The Unsolicited Opinions of The Alabama Housewife

The Unsolicited Opinions of The Alabama Housewife

Words by Mary Alayne Long

ow is the time for all good men to turn over new leaves and walk down new paths and make plans to be better, healthier, nicer, more intentional people. In 2020 you can be anyone or anything you choose, and I want to challenge you to be something people seem to be struggling with these days—reasonable. For instance, if you read that opening sentence and thought: That should read, “men and women,” and it made you want to paint a protest sign to hold up while marching around town, then you might want to reconsider how you use your time. 

I proudly describe myself as a “happy housewife,” which is somewhat of a dying breed. So, when I recently read a story about a happy young housewife in Australia, it especially interested me. She asked her online group to suggest lunches for her husband and wrote: “I would love to hear what other moms make their hubbies for lunch and snacks throughout the workday. We are getting over sandwiches.” It seemed like a perfectly reasonable request to me, but the rude replies proved me wrong. She was vilified and called one name after the next, when alls he wanted to do was save a little money by packing a lunch. It was insane. The lowbrow, snarky remarks that have become all too common from those hiding on the other side of a keyboard proved to me that those mean-spirited folks clearly had no idea what they were typing about. They were being completely unreasonable.

I am also notably troubled by what has been identified to me as modern feminism, and it makes me weep for those who so willingly drink the Kool Aid being poured out in gallons by its very unreasonable leaders. From where I sit, I can't see that it has any basis whatsoever in helping women. It seems to focus on hating men and shaming the women who don’t. If all these well-meaning people honestly believe within themselves that they are here on this earth to save other women from undesirable circumstances, I can easily point them to countless domestic violence shelters where hard work and real help is truly needed. And if that sounds like too much heavy lifting, they could always work toward having beauty pageants or The Bachelor taken off the air. Talk about objectifying women. Seriously, how on earth do they keep finding girls to sign up for this stuff? It baffles me.

In the South, we have something I like to call Southern feminism. It is an elegant, gracious art that has been handed down from mothers to daughters for generations. Before you panic and start painting another sign, let me assure you that the lessons learned are merely a companion for the rules of being a Southern gentleman, which are handed down from father to son. You could sum it up like this: If my neighbor were trying to save money by making lunches for her husband, I would pack a picnic basket of treats and drop it off at her house. If on the off chance her husband were being controlling and abusive toward her, my husband would go over, drag him out in the front yard, and kick his ass. It’s a team effort down here. That’s what makes it work.

For those of you who want to discuss equal rights, I’ll go ahead and let you know—my husband does too.
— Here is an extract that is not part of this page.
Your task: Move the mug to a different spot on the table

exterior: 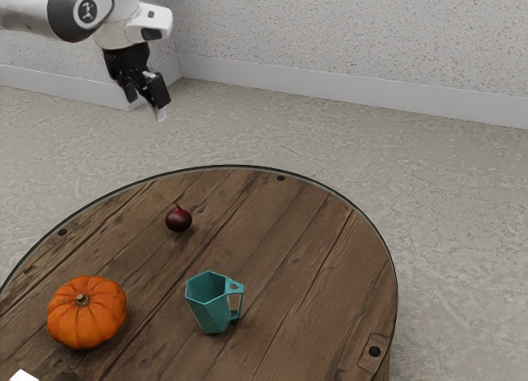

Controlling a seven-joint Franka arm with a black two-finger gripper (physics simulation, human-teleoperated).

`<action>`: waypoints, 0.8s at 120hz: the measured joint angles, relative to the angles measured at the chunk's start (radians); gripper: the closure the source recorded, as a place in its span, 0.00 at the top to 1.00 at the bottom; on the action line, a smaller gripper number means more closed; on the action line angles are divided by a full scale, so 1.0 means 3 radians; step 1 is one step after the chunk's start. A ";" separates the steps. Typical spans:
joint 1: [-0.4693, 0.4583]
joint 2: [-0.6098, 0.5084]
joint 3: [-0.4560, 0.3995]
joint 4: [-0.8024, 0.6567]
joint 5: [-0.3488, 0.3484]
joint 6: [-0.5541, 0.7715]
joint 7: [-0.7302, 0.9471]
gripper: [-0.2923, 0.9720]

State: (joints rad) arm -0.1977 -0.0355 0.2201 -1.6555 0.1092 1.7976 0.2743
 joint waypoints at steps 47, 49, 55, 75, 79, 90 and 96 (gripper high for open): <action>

After working his rear end off to fund every single thing we’ve done over the last 26 years, he wishes to the Lord he got half a say in the things we did. But when he walks in the kitchen and the music is on and the candles are lit and I'm wearing red lipstick and I’m barefoot in a pretty dress and there’s a little something in the oven that smells good, I could ask for pretty much anything and he would say yes. I try to use my powers only for good, but really—it’s not rocket science.
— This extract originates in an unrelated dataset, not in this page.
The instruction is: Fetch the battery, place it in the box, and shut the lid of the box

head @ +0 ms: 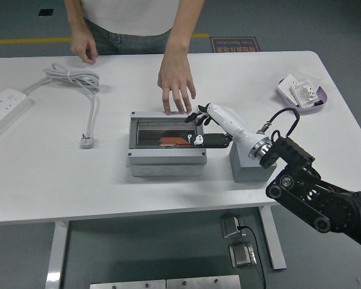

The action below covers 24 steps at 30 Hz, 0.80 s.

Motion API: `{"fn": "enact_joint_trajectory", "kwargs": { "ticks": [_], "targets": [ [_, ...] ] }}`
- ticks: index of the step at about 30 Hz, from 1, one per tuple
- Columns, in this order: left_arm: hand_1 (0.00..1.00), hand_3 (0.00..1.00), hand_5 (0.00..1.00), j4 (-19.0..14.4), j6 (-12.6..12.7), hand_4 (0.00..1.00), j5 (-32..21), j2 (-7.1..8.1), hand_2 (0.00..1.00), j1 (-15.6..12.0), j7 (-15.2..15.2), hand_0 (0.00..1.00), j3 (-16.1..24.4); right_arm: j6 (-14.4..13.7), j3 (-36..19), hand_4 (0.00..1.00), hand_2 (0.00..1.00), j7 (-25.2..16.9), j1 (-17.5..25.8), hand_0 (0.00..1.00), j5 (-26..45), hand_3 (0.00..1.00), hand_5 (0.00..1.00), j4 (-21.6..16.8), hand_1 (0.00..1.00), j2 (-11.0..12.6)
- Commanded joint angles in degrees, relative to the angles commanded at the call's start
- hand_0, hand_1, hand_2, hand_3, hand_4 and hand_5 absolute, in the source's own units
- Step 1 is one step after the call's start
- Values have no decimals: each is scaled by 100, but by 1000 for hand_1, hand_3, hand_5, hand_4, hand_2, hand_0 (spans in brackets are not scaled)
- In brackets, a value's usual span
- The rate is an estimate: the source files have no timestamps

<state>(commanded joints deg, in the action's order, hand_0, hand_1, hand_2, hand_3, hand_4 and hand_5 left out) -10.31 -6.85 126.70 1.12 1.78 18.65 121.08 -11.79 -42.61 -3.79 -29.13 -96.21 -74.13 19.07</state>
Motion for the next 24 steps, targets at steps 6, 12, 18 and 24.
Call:
{"fn": "enact_joint_trajectory", "kwargs": {
  "ticks": [6, 12, 18, 24],
  "targets": [
    [591, 622, 257, 0, 10, 619, -25, -37, 553, -29, -17, 521, 20, 114, -808, 815, 637, 54, 626, 508, -372, 579, 534, -466, 536, -53],
    [592, 622, 260, 0, 26, 621, -28, -93, 552, -75, -56, 521, 59, 315, -1701, 816, 637, 66, 1200, 491, -736, 580, 534, -926, 530, -297],
    [593, 623, 260, 0, 20, 623, -27, -112, 553, -86, -84, 523, 49, 511, -2520, 816, 630, 147, 1418, 480, -1114, 575, 540, -1411, 519, -301],
    [592, 623, 261, 0, 11, 624, -107, -112, 554, -85, -111, 526, -18, 579, -3251, 818, 627, 145, 1703, 508, -1038, 569, 546, -1705, 512, -240]
  ]
}}
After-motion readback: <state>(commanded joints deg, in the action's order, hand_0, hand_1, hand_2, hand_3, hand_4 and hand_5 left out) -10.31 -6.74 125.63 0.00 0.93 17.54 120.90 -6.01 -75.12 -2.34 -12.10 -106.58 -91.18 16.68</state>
And to be clear, this is the life I wanted. It’s what I chose for myself. Really. It is. In my mind, that is what feminism is about: making wise choices that work for you as you build your life. And although I would hope you would not choose to be one who openly chases after a complete stranger on national television, if you decide to sign up for The Bachelor, you are perfectly welcome to do so. (Although I really hope you won’t.) But you should also know that making a career out of making a family doesn’t make you any less valuable than someone who puts on a suit (with or without a tie) and heads out the door each day to save the world. In the end, reasonable people who are happy in their own lives don’t lash out at other folks who are equally happy. They simply don’t. And I’ll tell you something else, strong women aren’t threatened by strong men. They simply aren’t.
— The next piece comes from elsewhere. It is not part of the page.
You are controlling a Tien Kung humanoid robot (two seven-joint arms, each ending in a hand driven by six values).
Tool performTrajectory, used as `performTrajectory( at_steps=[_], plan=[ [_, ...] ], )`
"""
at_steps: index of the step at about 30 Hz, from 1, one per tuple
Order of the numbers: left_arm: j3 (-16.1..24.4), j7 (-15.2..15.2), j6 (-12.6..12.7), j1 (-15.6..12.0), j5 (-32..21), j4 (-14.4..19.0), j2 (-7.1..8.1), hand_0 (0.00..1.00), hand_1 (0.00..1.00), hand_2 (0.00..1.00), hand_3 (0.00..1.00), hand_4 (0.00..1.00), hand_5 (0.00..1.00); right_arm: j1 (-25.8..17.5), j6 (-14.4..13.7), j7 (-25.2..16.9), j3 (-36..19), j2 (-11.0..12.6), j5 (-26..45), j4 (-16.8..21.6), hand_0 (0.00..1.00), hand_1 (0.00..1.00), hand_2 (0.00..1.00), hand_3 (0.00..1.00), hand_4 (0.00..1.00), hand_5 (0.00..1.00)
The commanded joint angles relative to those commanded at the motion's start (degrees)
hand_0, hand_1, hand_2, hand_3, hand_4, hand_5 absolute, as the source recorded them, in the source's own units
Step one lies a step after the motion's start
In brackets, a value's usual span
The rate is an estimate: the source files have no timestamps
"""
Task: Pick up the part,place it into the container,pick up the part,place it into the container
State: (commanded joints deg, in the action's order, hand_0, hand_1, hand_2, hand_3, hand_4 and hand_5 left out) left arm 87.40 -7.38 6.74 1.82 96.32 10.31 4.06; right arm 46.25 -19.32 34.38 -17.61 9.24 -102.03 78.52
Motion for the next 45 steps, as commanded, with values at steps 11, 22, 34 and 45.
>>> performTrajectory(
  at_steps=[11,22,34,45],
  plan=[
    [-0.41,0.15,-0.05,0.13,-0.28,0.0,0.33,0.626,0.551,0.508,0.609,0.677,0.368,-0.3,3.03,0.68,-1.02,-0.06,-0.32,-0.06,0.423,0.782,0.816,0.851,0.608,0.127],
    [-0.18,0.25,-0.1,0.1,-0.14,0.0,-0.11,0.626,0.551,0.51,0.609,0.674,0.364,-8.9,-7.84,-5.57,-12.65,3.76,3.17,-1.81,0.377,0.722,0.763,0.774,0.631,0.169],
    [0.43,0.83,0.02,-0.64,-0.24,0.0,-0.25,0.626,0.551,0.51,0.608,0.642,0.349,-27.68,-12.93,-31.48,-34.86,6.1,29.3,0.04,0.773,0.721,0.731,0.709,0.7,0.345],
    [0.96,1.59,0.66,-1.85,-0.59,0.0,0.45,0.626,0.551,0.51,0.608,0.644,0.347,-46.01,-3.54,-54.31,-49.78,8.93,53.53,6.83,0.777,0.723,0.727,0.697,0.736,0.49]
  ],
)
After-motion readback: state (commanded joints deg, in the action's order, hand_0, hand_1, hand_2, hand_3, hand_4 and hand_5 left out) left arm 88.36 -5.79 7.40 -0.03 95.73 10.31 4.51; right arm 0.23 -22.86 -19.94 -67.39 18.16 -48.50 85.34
Someone once said: “If you want to change the world, go home and love your family.” I heard it was Mother Teresa, but it wasn’t. I checked. I think I am going to pretend she said it though, because everything I’ve ever known to be true about her backs it up. I also think she would approve of my making sandwiches and cleaning house and writing funny (sometimes bossy) stories whenever I get the chance because she was also very reasonable. You know, I bet she’d even give me a pass on the red lipstick.